24 Maret 2017

Hoax itu Baik


Wilayah keresidenan dunia maya sedang dilanda banjir berita hoax, sebagian membawa puing puing isu sara, etnis dll. Sampai tulisan ini diketik ketinggian volume banjir dirasa masih cukup tinggi. Di beberapa distrik, banjir mencapai dada orang dewasa sampai menutupi mata hatinya, dan ada pula yang mencapai otak orang dewasa dan mematikan fungsi nalarnya.


Kejadian ini sebetulnya bukanlah kejadian yang benar-benar baru, karena ini hampir selalu terjadi saat musim penghujan datang. Yakni hujan poster dan baliho saat segelintir pengangguran berebut kursi, yang sebetulnya secara fisik bisa dibeli di toko mebel dengan harga yang murah. Mungkin kursi ini memang peninggalan keramat pejabat zaman dahulu, yang memiliki khasiat tanda tangan berubah menjadi rupiah. Biasanya banjir ini dipesan oleh mereka yang mencoba meraih kursi keramat tersebut dan proyek tersebut dikerjakan oleh sebuah clan rahasia yang biasa disebut dengan buzzer.

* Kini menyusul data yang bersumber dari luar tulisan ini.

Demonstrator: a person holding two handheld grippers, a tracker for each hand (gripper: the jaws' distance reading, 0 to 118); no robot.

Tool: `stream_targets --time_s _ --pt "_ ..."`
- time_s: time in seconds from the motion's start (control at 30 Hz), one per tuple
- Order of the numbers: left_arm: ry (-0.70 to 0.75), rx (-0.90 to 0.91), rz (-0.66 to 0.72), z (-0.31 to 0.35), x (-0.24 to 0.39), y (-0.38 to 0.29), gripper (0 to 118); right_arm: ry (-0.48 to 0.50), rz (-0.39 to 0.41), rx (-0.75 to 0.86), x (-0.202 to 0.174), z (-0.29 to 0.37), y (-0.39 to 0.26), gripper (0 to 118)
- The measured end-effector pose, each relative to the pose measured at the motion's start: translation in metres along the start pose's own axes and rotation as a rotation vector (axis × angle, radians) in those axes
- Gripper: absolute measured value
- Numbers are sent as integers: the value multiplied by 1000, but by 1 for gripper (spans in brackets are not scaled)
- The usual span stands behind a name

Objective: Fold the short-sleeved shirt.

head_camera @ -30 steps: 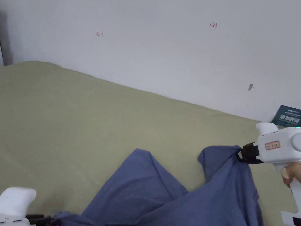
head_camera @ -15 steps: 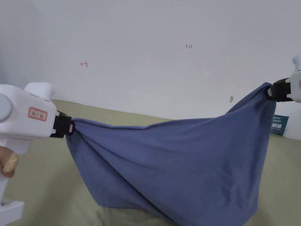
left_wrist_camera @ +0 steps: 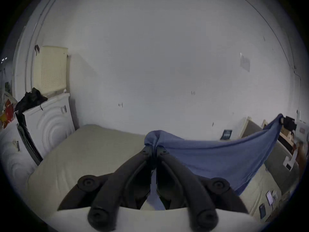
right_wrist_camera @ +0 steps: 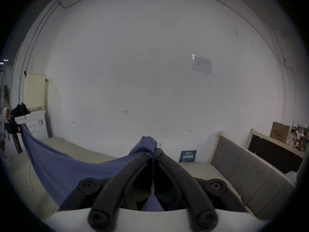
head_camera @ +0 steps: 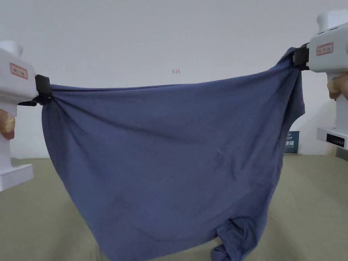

Fenomena banjir hoax ini menjadi sangat banyak diperbincangkan oleh banyak kalangan mulai dari membicarakan konten hoax itu sendiri, motif di baliknya sampai siapa menjadi dalang ini semua. Yang jelas yang menjadi dalang bukanlah Almarhum Asep Sunandar, karena meskipun sering mengatakan ‘ke hela atuh goblog’ Cepot maupun Dawala tak pernah menyampaikan pesan pesan penebar kebencian.


Sebagaimana banjir-banjir pada umumnya, banjir hoax pun selalu diidentikkan dengan sesuatu yang buruk. Membaca berita hoax dianggap sebagai dosa yang besar. Hal tersebut jika kita hanya melihat ini tepat pada lokasi kejadian. Sehingga saya mencoba melihat lokasi ini dari ketinggian dengan menggunakan awan kinton, untuk mendapatkan pandangan yang lebih luas. Ada alasan yang membuat saya menggunakan awan kinton, yang bisa kamu tanyakan kepada mereka yang gemar menonton Goku, mungkin jawabnya ada di ujung langit.

Di lihat dari atas awan kinton kita bisa melihat fenomena yang mencengangkan. Bahwa sebetulnya di balik banjir hoax ini ada sesuatu nilai positif yang bisa diambil. Fenomena ini menunjukkan geliat peningkatan minat baca di negeri ini. Ini sebuah langkah nyata meningkatnya minat terhadap dunia literasi dan melek politik. Meskipun ini barulah satu langkah dari ribuan langkah yang harus ditempuh bangsa ini untuk mencapai negeri literasi yang sesungguhnya. Tapi bukankah si kasep Usain Bolt tidak akan menjadi pelari tercepat jika dia tidak pernah menginjakkan langkah pertamanya dalam berlari? Ya kan?

Dari atas awan kinton ini pun saya dapat melihat seorang bayi yang sedang disusui ibunya. Tapi jangan ngeres dulu, bayi ini minum susu pakai dot. Melihat kejadian ini saya teringat bahwa manusia dilahirkan tidak langsung diberikan gigi untuk mengunyah. Bayi lahir lalu meminum susu, entah itu ASI atau susu tepung, itu karena ia belum bisa mengunyah. Semakin tumbuh si bayi, ia mulai dikenalkan dengan MP-ASI, yaitu makanan super lunak yang akan dengan mudah dikunyah oleh bayi yang giginya masih unyu-unyu. Maka semakin besar manusia akan mulai bisa mengunyah sesuatu yang lebih keras lagi. Bahkan sebagian orang Banten, mereka bisa mengunyah beling, sungguh luar biasa.


Maka dalam proses yang dilalui bangsa ini dengan satu langkah ke arah dunia literasi, kita bisa melihat cara membaca hoax ini ibarat bayi yang baru bisa menelan ASI, ia menelannya tanpa perlu mengunyah dikarenakan ketidakmampuannya. Sehingga logika berpikir, framing analysis, agenda setting dapat menjadi gigi-gigi yang nantinya akan tumbuh sehingga bangsa ini dapat mengunyah berita hoax tersebut dengan cara yang lebih baik lagi. Ya mungkin, langkah ini memang memiliki resiko, tetapi saya mencoba mengutip ucapan seorang calon raja bajak laut “If you don’t take risks, you can’t creat future ~ Jika kamu tidak mengambil resiko, maka kamu tidak akan mengubah keadaan di masa depan”. Jadi bukan cuma kotor yang baik, hoax juga baik, masalahnya gigi kamu sudah tumbuh belum?